Temyiz dilekçesi kararı veren mahkemeden başka
bir mahkemeye verilmişse temyiz defterine kaydolunur
ve durum derhâl kararı temyiz edilen mahkemeye bildirilir.
Temyiz edene ücretsiz bir alındı belgesi
verilir."
19.Mülga 1086 sayılı Kanun"un 440. maddesinin ilgili kısmı
şöyledir:
"Yargıtay kararlarına karşı tefhim veya
tebliğden itibaren 15 gün içinde aşağıdaki sebeplerden dolayı karar düzeltilmesi
istenebilir:
..."
20.6100 sayılı Kanun"un 445. maddesi şöyledir:
"Ulusal Yargı Ağı Bilişim Sistemi (UYAP),
adalet hizmetlerinin elektronik ortamda yürütülmesi amacıyla oluşturulan
bilişim sistemidir. Dava ve diğer yargılama işlemlerinin elektronik ortamda
gerçekleştirildiği hâllerde UYAP kullanılarak veriler kaydedilir ve saklanır.

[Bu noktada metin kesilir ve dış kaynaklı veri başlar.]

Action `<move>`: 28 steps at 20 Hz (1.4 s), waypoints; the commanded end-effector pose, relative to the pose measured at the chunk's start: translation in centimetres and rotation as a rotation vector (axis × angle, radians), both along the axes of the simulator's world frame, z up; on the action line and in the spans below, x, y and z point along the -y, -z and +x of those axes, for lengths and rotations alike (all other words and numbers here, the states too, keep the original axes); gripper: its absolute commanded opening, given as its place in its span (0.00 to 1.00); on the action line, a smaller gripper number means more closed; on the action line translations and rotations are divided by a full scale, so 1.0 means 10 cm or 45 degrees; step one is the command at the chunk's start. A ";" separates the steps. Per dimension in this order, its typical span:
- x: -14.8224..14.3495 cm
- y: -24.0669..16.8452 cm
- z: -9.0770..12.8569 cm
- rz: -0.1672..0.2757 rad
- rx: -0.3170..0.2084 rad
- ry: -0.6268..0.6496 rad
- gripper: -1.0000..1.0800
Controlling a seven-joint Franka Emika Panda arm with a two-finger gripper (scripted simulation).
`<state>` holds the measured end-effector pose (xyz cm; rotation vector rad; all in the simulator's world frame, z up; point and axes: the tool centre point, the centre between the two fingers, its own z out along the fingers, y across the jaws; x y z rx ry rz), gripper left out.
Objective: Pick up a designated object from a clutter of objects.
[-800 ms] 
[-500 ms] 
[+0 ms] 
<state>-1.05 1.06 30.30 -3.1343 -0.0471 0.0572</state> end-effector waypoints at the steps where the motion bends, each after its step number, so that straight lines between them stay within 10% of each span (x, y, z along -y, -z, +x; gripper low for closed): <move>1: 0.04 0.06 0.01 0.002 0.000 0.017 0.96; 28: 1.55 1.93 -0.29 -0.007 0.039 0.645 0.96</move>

Elektronik ortamda, güvenli elektronik imza
kullanılarak dava açılabilir, harç ve avans ödenebilir, dava dosyaları
incelenebilir. Bu Kanun kapsamında fizikî olarak hazırlanması öngörülen tutanak
ve belgeler güvenli elektronik imzayla elektronik ortamda hazırlanabilir ve
gönderilebilir. Güvenli elektronik imza ile oluşturulan tutanak ve belgeler
ayrıca fizikî olarak gönderilmez, belge örneği aranmaz.
Elektronik ortamdan fizikî örnek çıkartılması
gereken hâllerde tutanak veya belgenin aslının aynı olduğu belirtilerek hâkim
veya görevlendirdiği yazı işleri müdürü tarafından imzalanır ve mühürlenir.

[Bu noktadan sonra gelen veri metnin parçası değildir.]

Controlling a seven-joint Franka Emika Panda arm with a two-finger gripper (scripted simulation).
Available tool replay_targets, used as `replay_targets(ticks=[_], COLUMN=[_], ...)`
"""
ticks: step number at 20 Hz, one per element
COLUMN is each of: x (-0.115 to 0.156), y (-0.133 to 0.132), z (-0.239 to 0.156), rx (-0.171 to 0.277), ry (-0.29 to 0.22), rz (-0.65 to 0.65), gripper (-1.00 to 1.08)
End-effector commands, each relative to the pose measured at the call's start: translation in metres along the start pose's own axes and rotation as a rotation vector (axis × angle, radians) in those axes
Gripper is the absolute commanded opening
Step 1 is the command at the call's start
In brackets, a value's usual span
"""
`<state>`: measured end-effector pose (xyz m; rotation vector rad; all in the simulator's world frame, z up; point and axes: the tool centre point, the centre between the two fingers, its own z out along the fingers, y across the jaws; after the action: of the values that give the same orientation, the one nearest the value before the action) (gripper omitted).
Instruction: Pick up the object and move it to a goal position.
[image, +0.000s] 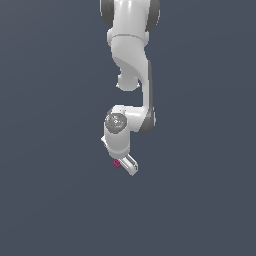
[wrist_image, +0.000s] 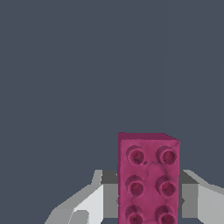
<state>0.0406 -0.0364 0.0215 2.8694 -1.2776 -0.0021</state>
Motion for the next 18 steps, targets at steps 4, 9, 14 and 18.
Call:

Elektronik ortamda yapılan işlemlerde süre gün
sonunda biter.
Mahkemelerde görülmekte olan dava, çekişmesiz
yargı, geçici hukuki koruma ve diğer tüm işlemlerde UYAP’ın
kullanılmasına dair usul ve esaslar yönetmelikle düzenlenir."
21. 15/1/2004 tarihli ve 5070 sayılı Elektronik İmza Kanunu"nun
5. maddesi şöyledir:
"Güvenli elektronik imza, elle atılan
imza ile aynı hukukî sonucu doğurur.
Kanunların resmî şekle veya özel bir merasime
tabi tuttuğu hukukî işlemler ile teminat sözleşmeleri güvenli elektronik imza
ile gerçekleştirilemez."
22.6/8/2015 tarihli ve 29437 sayılı Resmî Gazete"de
yayımlanarak yürürlüğe giren Bölge Adliye ve Adlî Yargı İlk Derece Mahkemeleri
ile Cumhuriyet Başsavcılıkları İdarî ve Yazı İşleri Hizmetlerinin Yürütülmesine
Dair Yönetmeliğin (Yönetmelik) 5. maddesinin ilgili kısmı şöyledir:
"...
Taraf ve vekilleri ile diğer ilgililer güvenli
elektronik imza ile imzalamak suretiyle UYAP vasıtasıyla birimlere elektronik
ortamda bilgi ve belge gönderebilirler.
Gelen evraktan sorumlu personel, UYAP
üzerinden birimlere gönderilen ve iş listesine düşen belgeleri derhâl ilgili
kişiye ya da doğrudan dosyasına aktarır. Onay gerektiren evrak ilgilinin iş
listesine yönlendirilir.
...
Elektronik ortamda yapılan işlemlerde süre gün
sonunda biter. Elektronik ortamda yapılacak işlemlerin, ertesi güne sarkmaması
açısından saat 00:00"a kadar yapılması zorunludur.
..."
23. Yönetmelik"in 208. maddesinin (9) numaralı fıkrası şöyledir:
"Taraf vekillerince UYAP üzerinden
güvenli elektronik imza ile kanun yolu başvuru dilekçesi gönderilebilir. Bu
işler için ayrıca elle atılmış imzalı belge istenmez. Avukatların UYAP Avukat
Bilgi Sistemi üzerinden kanun yolu başvuru dilekçesi gönderebilmeleri için
güvenli elektronik imza sahibi olmaları gerekir. Kanun yolu harçları avukat
tarafından elektronik ortamda mahkeme veznesi hesabına aktarılır. Ayrıca bu
işlemlerin Barokart veya kredi kartı gibi ödeme
araçlarıyla yapılması sağlanabilir. Kanun yolu başvurusu, dilekçenin sisteme
kaydedildiği tarihte yapılmış sayılır. İşlem sonucunda başvuru sahibinin elektronik
ortamda erişebileceği bir alındı belgesi oluşturulur."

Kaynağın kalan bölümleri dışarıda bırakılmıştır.